I am increasingly of the view that there is no such thing in Experience as unitary experiential objects, for the same reason that I think closed individualism is false.

If we suspect that an Experience “listens” to whether Binding B had happened, then we call B a cause of E and draw an arrow from B to E in a causal diagram. Naturally, the answer to our query about B and is likely to depend on other variables as well, which must also be represented in the diagram along with their causes and effects.

The listening pattern prescribed by the paths of the causal model usually results in observable patterns or dependencies in the data. These patterns are called “testable implications” because they can be used for testing the model. These are statements like “There is no path connecting B and E,” which translates to a statistical statement, “B and E are independent,” that is, finding B does not change the likelihood of E. If the data contradict this implication, then we need to revise our model. Such revisions require another engine, which obtains its inputs from testable implication outputs and data inputs and computes the “degree of fitness,” that is, the degree to which the Data are compatible with the model’s assumptions.

The trouble with supporting binding as a causal precursor to experience is that we cannot collect data in the form of crisp instances of “phenomenally-bound objects”/”slices of experience with well-defined boundaries.” Not because introspective evidence doesn’t count, as I very well think it should, but because this is one human-universal case of hemispatial neglect. In other words, I am fairly certain that no one can capture a snapshot of “now” within experience. It may be possible to be a Level 4 Multiverse creature that can see all our frames of experience laid out as a glittery mat, perhaps even with some semblance of contiguity between some frames and not others. However, it seems fair to assume that we are not such beings, and since we are “in the inside,” it is perhaps impossible to ever collect an instance of binding.

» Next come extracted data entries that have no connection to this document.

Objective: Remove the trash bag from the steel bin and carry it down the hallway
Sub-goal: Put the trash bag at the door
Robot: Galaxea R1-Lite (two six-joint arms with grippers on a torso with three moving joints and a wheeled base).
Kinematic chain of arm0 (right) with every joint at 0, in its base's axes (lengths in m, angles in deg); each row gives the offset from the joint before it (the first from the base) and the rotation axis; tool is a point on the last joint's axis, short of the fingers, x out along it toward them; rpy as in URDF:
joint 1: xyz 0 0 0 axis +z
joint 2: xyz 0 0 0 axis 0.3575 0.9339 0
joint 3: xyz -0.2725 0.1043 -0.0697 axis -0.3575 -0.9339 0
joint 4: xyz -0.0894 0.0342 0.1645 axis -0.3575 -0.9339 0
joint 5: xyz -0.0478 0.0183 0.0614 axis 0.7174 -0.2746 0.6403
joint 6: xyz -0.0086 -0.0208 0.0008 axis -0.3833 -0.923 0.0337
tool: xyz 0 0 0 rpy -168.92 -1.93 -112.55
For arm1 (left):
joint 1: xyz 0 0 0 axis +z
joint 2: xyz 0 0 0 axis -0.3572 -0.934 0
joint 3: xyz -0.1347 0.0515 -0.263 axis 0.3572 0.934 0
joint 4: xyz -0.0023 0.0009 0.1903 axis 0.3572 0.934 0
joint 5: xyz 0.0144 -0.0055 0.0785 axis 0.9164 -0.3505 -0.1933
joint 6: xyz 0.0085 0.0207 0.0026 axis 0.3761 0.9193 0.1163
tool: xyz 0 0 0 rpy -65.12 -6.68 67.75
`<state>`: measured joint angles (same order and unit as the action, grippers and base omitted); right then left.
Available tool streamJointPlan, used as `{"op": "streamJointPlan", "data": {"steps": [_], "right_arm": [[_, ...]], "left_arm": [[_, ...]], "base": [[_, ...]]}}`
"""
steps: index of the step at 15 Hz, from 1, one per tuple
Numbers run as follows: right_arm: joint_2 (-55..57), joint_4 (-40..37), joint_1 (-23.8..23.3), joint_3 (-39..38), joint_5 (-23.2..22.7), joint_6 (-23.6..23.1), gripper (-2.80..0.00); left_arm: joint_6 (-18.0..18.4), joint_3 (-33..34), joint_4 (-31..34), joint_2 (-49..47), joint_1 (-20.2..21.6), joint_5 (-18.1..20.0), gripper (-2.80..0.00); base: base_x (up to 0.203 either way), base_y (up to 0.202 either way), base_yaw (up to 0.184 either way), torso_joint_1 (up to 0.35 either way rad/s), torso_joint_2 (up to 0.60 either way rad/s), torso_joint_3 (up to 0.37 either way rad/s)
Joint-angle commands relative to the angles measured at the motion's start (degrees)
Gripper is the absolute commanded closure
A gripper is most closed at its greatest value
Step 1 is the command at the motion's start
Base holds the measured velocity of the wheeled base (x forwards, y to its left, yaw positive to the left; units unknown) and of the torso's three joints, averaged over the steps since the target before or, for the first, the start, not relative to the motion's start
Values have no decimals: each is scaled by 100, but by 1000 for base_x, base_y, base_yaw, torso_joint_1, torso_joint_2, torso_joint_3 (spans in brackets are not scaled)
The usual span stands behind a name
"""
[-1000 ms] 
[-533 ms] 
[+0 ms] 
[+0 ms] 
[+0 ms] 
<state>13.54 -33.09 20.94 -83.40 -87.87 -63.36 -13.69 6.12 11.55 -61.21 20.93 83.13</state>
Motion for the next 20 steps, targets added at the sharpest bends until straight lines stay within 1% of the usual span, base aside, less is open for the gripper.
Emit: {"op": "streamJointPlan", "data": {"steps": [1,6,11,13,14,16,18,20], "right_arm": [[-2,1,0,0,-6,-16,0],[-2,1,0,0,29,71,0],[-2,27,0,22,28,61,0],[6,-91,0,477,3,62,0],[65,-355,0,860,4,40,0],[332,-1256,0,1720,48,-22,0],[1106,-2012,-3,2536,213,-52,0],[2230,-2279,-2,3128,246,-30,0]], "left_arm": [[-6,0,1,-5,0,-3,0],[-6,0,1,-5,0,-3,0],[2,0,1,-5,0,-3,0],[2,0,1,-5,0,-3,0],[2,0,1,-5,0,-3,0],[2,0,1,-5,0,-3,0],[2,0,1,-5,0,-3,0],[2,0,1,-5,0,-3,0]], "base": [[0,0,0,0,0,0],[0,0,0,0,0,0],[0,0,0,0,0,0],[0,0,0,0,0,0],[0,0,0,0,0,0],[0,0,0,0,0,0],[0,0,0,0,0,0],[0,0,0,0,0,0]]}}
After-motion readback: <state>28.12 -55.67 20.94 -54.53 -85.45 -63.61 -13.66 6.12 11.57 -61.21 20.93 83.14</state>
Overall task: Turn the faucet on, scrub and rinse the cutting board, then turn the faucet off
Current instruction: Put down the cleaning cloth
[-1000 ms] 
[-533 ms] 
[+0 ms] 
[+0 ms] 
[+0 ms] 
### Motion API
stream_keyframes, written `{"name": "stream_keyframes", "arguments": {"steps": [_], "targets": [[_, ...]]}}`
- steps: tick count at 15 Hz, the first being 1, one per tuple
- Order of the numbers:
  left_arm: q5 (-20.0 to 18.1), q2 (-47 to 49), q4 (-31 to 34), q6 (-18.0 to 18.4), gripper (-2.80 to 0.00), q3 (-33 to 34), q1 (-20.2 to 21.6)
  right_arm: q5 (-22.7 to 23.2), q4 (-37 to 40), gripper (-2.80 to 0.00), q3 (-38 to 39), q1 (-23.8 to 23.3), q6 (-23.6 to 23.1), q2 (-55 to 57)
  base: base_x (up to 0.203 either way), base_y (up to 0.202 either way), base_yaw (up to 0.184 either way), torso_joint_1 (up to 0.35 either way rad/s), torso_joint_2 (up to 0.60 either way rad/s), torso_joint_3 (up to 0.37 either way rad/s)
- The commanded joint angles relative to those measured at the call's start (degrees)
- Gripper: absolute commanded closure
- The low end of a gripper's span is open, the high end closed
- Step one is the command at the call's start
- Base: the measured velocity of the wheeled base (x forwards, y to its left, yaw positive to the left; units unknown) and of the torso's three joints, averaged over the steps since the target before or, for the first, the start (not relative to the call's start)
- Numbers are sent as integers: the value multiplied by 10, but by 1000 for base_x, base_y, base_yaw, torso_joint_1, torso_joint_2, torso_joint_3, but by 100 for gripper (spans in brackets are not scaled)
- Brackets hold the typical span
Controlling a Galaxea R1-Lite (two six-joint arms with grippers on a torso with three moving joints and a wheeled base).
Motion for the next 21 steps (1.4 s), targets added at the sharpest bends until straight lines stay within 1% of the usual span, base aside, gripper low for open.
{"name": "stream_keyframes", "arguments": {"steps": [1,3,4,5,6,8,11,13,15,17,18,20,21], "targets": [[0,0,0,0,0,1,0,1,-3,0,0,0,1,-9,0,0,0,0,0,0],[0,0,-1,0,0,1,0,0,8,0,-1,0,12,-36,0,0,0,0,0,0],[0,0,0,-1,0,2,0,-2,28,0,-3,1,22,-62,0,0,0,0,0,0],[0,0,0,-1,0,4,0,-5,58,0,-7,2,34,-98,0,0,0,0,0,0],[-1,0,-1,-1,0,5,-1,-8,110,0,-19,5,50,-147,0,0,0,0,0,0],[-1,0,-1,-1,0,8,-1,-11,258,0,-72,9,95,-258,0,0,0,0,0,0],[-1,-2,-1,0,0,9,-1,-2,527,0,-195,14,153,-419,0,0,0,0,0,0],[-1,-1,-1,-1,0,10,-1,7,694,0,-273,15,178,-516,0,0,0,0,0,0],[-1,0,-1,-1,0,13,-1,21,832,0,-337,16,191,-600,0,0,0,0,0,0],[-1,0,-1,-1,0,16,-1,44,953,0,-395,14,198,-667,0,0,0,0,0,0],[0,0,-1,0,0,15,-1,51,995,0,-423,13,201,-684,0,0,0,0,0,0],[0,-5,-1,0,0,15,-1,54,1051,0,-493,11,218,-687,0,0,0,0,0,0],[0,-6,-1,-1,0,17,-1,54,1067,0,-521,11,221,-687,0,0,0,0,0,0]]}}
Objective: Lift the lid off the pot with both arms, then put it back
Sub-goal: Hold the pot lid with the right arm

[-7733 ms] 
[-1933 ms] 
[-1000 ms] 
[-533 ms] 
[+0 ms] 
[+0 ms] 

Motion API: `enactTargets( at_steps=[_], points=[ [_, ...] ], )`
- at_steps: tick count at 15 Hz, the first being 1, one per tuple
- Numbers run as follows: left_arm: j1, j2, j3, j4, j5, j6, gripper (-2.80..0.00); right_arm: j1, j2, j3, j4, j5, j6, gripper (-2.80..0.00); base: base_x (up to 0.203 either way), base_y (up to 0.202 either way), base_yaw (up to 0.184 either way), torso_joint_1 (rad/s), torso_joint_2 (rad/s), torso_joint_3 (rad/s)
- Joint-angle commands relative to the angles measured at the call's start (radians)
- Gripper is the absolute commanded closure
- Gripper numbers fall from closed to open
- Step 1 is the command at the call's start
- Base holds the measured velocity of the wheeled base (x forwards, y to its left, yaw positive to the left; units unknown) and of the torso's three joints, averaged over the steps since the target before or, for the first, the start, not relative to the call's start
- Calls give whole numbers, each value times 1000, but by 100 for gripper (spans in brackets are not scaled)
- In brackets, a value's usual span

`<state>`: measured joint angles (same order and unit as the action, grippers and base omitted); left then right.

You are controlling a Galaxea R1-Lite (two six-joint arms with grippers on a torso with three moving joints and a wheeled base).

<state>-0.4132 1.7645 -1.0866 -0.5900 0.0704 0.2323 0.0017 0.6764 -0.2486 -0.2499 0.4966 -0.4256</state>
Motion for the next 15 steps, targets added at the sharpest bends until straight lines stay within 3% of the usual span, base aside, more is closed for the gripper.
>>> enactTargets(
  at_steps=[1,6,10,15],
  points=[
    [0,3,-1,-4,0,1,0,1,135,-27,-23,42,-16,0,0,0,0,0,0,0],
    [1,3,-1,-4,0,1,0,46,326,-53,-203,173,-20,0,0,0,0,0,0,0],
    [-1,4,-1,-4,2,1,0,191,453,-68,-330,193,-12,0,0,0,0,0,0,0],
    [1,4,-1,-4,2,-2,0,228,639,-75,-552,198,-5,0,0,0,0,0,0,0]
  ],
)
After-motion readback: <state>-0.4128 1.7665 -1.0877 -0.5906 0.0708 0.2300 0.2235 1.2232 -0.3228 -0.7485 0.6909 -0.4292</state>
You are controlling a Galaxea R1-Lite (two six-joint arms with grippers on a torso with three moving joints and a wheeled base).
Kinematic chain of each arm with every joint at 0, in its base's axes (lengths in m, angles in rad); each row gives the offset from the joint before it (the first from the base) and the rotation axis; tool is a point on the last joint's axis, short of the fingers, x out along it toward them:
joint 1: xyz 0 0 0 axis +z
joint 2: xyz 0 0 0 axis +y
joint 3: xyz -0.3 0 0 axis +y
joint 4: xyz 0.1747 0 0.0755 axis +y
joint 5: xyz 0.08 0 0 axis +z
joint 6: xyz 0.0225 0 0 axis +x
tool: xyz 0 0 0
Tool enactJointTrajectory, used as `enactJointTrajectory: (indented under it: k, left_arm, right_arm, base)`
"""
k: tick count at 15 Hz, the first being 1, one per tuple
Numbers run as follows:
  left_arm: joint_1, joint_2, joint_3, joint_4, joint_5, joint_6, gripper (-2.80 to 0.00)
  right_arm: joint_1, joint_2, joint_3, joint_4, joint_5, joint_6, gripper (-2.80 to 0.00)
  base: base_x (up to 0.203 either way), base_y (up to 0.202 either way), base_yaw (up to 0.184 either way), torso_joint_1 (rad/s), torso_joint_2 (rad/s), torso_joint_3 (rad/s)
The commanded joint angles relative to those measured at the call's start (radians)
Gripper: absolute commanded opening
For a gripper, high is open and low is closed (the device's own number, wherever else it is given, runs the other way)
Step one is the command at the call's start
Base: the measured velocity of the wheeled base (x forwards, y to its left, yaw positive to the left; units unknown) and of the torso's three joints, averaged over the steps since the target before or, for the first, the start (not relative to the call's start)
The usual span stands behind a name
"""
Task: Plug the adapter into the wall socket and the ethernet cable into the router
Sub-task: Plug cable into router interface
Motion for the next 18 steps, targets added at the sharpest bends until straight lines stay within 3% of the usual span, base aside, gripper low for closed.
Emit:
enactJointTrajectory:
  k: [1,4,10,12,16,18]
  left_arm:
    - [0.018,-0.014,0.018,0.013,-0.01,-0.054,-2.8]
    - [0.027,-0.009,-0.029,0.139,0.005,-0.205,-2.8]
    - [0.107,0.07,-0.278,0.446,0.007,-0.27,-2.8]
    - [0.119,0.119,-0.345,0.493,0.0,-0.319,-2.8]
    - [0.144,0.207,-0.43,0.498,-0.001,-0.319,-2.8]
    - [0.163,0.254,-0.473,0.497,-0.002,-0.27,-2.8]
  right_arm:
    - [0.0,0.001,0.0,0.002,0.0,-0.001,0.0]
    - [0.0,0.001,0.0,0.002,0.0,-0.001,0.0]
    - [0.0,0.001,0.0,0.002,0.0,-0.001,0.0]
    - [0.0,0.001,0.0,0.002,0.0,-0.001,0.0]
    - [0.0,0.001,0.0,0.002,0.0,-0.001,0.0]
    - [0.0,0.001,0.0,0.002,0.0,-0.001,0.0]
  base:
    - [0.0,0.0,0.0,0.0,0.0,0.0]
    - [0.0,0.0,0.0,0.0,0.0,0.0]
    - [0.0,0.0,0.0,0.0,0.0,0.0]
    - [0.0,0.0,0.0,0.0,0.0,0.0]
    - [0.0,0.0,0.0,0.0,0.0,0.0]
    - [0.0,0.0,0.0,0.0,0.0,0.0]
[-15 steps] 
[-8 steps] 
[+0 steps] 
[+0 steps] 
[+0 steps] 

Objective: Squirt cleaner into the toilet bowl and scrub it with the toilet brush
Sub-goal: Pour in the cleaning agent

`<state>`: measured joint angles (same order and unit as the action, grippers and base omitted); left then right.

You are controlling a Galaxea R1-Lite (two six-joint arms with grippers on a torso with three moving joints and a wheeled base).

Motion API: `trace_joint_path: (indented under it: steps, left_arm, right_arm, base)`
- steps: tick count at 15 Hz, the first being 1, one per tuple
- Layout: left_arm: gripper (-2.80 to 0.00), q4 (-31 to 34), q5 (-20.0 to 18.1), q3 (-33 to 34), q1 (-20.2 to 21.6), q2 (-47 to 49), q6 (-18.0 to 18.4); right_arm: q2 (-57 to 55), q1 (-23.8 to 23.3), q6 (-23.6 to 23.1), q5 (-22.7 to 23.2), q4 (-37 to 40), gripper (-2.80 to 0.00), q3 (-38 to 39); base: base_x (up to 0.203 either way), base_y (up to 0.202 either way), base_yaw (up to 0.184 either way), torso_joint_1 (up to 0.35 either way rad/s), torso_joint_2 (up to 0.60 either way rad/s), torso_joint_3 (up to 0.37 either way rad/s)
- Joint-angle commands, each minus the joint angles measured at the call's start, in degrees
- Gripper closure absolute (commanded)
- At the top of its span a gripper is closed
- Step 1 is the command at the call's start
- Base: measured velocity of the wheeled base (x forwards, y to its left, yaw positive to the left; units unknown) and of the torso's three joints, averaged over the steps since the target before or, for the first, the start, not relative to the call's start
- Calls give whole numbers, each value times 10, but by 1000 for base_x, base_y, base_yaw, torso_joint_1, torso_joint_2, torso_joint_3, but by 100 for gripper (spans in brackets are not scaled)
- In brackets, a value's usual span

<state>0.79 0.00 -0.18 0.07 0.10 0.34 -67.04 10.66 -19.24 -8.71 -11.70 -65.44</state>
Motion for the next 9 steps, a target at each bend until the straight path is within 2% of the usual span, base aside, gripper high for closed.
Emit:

First to clarify what we mean by the binding problem since the binding problem is a term used at the interface between neuroscience, cognitive science and philosophy of mind that has multiple meanings: here I take it to mean the sum problem of how yellow triangles, blue circles, objects, background and abstract or emotional features are combined into a single experience. Since, after all, the processing for blue is smeared across different parts of spacetime than circle, and this is the case for all contents of experience. How do these distributed processes “know” to exclude in their final manifestation those computations from too long ago, or from one brain and not another.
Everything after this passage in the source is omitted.